_WHAT IS NEEDED_
Word for word, restate all of the entries.

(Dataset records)
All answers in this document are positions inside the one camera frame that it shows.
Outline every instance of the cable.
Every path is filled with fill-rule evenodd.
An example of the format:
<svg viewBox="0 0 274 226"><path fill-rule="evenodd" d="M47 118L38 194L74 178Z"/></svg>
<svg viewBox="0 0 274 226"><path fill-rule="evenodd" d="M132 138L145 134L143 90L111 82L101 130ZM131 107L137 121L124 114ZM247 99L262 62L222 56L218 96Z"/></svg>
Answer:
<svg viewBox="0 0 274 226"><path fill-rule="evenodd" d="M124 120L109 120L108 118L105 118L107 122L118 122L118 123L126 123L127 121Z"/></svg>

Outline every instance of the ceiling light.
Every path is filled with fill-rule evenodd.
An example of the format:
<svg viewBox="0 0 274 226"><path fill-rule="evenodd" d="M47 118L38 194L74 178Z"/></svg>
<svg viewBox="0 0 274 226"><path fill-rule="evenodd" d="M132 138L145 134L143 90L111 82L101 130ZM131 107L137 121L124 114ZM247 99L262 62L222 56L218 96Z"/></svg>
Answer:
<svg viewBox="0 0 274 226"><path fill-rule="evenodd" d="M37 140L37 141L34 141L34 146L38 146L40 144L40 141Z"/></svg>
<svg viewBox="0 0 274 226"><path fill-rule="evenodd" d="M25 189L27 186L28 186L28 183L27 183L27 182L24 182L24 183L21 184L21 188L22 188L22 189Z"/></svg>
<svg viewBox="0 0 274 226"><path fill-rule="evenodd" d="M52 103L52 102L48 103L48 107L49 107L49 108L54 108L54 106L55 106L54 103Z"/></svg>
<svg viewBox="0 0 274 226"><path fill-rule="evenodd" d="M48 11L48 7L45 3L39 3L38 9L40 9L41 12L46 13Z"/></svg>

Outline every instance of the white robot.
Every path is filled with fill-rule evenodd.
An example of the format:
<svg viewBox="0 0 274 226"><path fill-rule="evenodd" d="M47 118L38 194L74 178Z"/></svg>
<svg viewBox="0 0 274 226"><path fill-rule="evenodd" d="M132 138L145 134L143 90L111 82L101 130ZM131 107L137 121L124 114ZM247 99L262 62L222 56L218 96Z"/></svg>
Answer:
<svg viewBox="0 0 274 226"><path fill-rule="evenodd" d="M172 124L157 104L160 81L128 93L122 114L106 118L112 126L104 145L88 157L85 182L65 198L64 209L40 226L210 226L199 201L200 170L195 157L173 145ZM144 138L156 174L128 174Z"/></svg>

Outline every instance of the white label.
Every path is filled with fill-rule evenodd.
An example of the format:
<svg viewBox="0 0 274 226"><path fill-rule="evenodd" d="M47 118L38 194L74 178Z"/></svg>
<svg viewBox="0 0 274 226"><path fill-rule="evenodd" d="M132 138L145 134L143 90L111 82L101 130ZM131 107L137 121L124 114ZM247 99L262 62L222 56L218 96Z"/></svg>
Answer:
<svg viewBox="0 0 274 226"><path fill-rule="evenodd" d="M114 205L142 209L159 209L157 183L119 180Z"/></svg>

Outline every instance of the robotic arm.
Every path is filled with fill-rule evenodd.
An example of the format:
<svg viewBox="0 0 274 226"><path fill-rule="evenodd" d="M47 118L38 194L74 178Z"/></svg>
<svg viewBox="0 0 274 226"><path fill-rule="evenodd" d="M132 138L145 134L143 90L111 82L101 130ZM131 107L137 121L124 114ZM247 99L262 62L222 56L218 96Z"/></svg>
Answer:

_OUTPUT BELOW_
All answers in this document are positions inside the one camera frame that it shows.
Outline every instance of the cable.
Every path is filled with fill-rule evenodd.
An example of the format:
<svg viewBox="0 0 274 226"><path fill-rule="evenodd" d="M47 118L38 194L74 178Z"/></svg>
<svg viewBox="0 0 274 226"><path fill-rule="evenodd" d="M132 138L145 134L143 90L111 82L101 130ZM131 107L137 121L124 114ZM247 99L262 62L222 56L218 96Z"/></svg>
Answer:
<svg viewBox="0 0 274 226"><path fill-rule="evenodd" d="M124 120L109 120L108 118L105 118L107 122L118 122L118 123L126 123L127 121Z"/></svg>

Outline every instance of the ceiling light.
Every path is filled with fill-rule evenodd.
An example of the format:
<svg viewBox="0 0 274 226"><path fill-rule="evenodd" d="M47 118L38 194L74 178Z"/></svg>
<svg viewBox="0 0 274 226"><path fill-rule="evenodd" d="M132 138L145 134L143 90L111 82L101 130ZM131 107L137 121L124 114ZM247 99L262 62L222 56L218 96Z"/></svg>
Answer:
<svg viewBox="0 0 274 226"><path fill-rule="evenodd" d="M37 140L37 141L34 141L34 146L38 146L40 144L40 141Z"/></svg>
<svg viewBox="0 0 274 226"><path fill-rule="evenodd" d="M25 189L27 186L28 186L28 183L27 183L27 182L24 182L24 183L21 184L21 188L22 188L22 189Z"/></svg>
<svg viewBox="0 0 274 226"><path fill-rule="evenodd" d="M52 103L52 102L48 103L48 107L49 107L49 108L54 108L54 106L55 106L54 103Z"/></svg>
<svg viewBox="0 0 274 226"><path fill-rule="evenodd" d="M48 11L48 7L45 3L39 3L38 9L40 9L41 12L46 13Z"/></svg>

Outline every instance of the white robot.
Every path is filled with fill-rule evenodd.
An example of the format:
<svg viewBox="0 0 274 226"><path fill-rule="evenodd" d="M47 118L38 194L74 178Z"/></svg>
<svg viewBox="0 0 274 226"><path fill-rule="evenodd" d="M132 138L145 134L143 90L111 82L101 130ZM131 107L137 121L124 114ZM247 99L262 62L222 56L218 96Z"/></svg>
Answer:
<svg viewBox="0 0 274 226"><path fill-rule="evenodd" d="M172 124L157 104L160 81L128 93L122 114L106 118L112 126L104 145L88 157L85 182L65 198L64 209L40 226L210 226L199 201L200 170L195 157L173 145ZM144 138L156 174L128 174Z"/></svg>

Outline every instance of the white label.
Every path is filled with fill-rule evenodd.
An example of the format:
<svg viewBox="0 0 274 226"><path fill-rule="evenodd" d="M47 118L38 194L74 178Z"/></svg>
<svg viewBox="0 0 274 226"><path fill-rule="evenodd" d="M132 138L145 134L143 90L111 82L101 130ZM131 107L137 121L124 114ZM247 99L262 62L222 56L218 96Z"/></svg>
Answer:
<svg viewBox="0 0 274 226"><path fill-rule="evenodd" d="M114 205L142 209L159 209L157 183L119 180Z"/></svg>

Outline every instance of the robotic arm.
Every path is filled with fill-rule evenodd.
An example of the format:
<svg viewBox="0 0 274 226"><path fill-rule="evenodd" d="M47 118L38 194L74 178Z"/></svg>
<svg viewBox="0 0 274 226"><path fill-rule="evenodd" d="M132 138L145 134L143 90L111 82L101 130ZM131 107L137 121L124 114ZM247 99L262 62L222 56L218 96Z"/></svg>
Answer:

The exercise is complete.